* What the task asks *
Write out exactly what each line says, starting with the first line below and ending on the one with "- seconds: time".

---------------

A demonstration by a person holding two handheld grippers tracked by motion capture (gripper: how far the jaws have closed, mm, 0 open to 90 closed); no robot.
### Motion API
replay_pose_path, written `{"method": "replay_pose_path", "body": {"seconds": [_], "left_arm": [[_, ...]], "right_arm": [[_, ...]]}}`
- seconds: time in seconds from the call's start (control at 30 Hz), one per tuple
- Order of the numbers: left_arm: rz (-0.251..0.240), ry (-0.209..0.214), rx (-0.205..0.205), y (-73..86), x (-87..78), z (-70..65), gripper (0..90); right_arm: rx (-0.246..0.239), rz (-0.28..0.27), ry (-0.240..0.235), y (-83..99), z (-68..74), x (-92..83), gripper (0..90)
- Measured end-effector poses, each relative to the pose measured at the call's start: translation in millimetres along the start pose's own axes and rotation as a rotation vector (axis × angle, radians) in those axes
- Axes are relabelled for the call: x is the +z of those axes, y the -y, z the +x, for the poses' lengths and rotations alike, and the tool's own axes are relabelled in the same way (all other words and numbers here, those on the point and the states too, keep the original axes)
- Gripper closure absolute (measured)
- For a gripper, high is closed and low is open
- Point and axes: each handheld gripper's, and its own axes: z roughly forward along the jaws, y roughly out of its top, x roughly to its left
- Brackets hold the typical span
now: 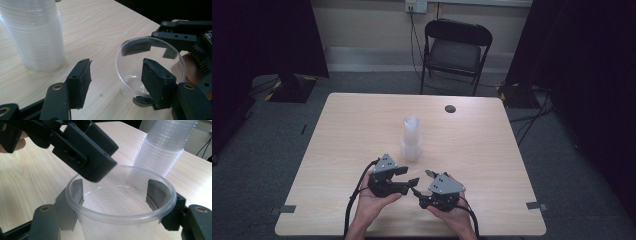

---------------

* Solution to the exercise *
A demonstration by a person holding two handheld grippers tracked by motion capture (gripper: how far the jaws have closed, mm, 0 open to 90 closed); no robot.
### Motion API
replay_pose_path, written `{"method": "replay_pose_path", "body": {"seconds": [_], "left_arm": [[_, ...]], "right_arm": [[_, ...]]}}`
- seconds: time in seconds from the call's start (control at 30 Hz), one per tuple

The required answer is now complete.